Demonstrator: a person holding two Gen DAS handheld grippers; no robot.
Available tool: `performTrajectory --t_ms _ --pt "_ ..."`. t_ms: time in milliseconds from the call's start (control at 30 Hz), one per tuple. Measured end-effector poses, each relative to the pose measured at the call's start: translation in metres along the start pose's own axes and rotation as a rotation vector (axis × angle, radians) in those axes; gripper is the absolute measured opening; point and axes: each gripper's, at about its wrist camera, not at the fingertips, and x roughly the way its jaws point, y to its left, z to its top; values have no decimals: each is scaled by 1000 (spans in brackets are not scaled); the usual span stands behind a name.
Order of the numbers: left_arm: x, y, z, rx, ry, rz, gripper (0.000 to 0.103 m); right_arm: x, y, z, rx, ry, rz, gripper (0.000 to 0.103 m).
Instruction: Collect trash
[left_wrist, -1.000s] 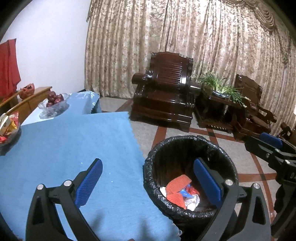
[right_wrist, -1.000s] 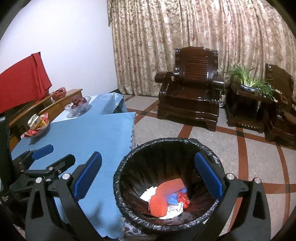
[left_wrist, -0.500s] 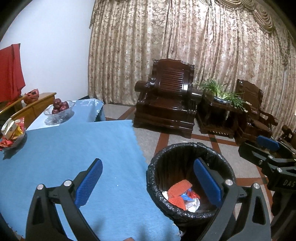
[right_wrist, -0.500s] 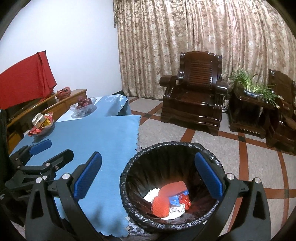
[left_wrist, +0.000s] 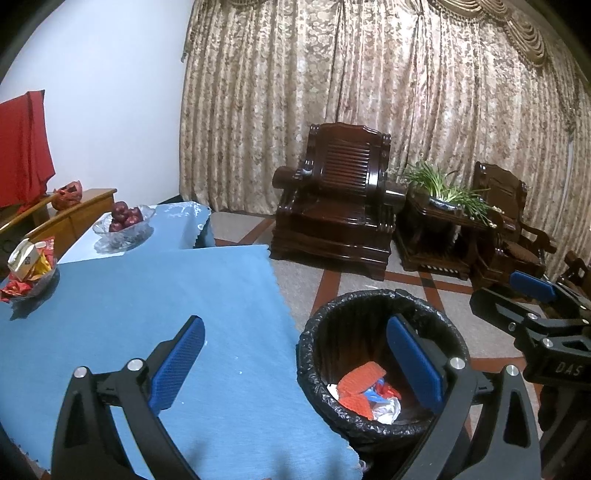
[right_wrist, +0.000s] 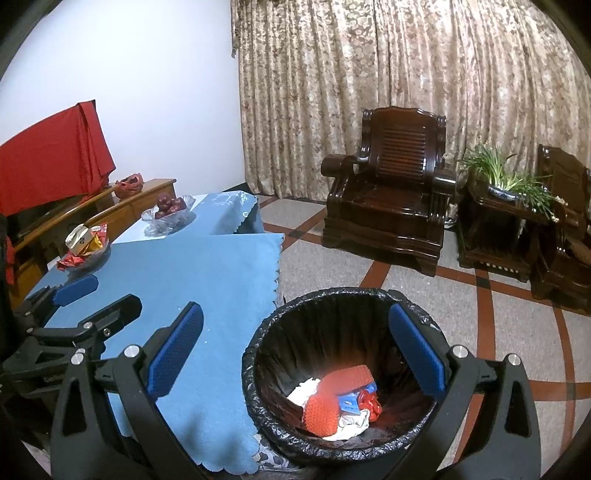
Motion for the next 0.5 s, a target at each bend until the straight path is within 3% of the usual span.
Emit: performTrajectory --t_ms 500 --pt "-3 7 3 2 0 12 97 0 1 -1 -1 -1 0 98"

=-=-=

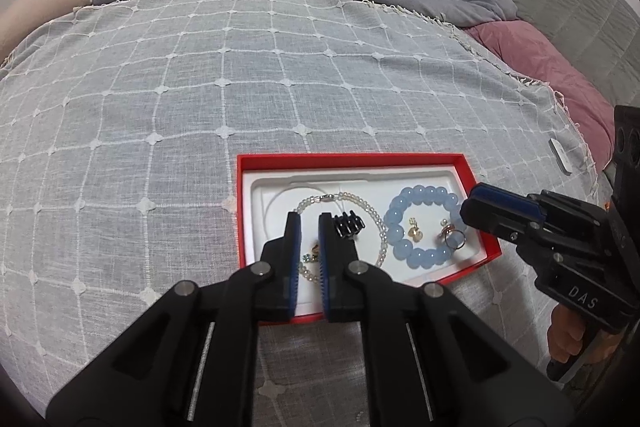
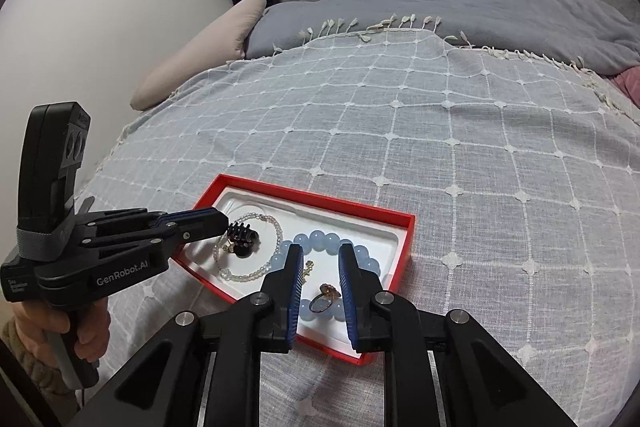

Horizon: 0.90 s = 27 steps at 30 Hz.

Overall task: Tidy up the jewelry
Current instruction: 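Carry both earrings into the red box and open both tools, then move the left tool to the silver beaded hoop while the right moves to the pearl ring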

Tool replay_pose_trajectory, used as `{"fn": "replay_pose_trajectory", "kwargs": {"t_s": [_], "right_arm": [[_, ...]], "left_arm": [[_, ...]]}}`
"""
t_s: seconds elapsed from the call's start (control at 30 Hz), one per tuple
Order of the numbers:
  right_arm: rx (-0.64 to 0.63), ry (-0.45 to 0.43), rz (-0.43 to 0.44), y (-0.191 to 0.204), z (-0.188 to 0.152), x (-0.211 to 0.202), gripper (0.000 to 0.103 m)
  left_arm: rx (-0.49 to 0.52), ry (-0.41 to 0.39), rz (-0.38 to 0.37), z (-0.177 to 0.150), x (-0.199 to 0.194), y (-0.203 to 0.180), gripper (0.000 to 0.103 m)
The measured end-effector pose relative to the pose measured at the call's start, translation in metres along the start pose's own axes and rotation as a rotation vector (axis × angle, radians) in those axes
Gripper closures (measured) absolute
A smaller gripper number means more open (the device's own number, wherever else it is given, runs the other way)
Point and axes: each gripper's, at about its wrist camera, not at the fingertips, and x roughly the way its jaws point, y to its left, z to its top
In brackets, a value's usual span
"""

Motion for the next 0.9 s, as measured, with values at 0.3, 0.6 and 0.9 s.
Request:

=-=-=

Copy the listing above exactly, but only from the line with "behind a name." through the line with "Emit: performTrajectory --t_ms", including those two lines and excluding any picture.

▶ [Result below]
Available tool: `performTrajectory --t_ms _ --pt "_ ..."`. t_ms: time in milliseconds from the call's start (control at 30 Hz), one per tuple. Measured end-effector poses, each relative to the pose measured at the call's start: translation in metres along the start pose's own axes and rotation as a rotation vector (axis × angle, radians) in those axes; gripper is the absolute measured opening; point and axes: each gripper's, at about its wrist camera, not at the fingertips, and x roughly the way its jaws point, y to its left, z to its top; values have no decimals: each is scaled by 1000 (spans in brackets are not scaled); the usual span stands behind a name.
Order of the numbers: left_arm: x, y, z, rx, ry, rz, gripper (0.000 to 0.103 m); right_arm: x, y, z, rx, ry, rz, gripper (0.000 to 0.103 m).
Instruction: Collect trash
[left_wrist, -1.000s] 
[right_wrist, -1.000s] 
[left_wrist, -0.500s] 
[right_wrist, -0.500s] 
[left_wrist, +0.000s] 
[right_wrist, +0.000s] 
Motion for the next 0.5 s, a target at each bend until the straight path is within 3% of the usual span.
Emit: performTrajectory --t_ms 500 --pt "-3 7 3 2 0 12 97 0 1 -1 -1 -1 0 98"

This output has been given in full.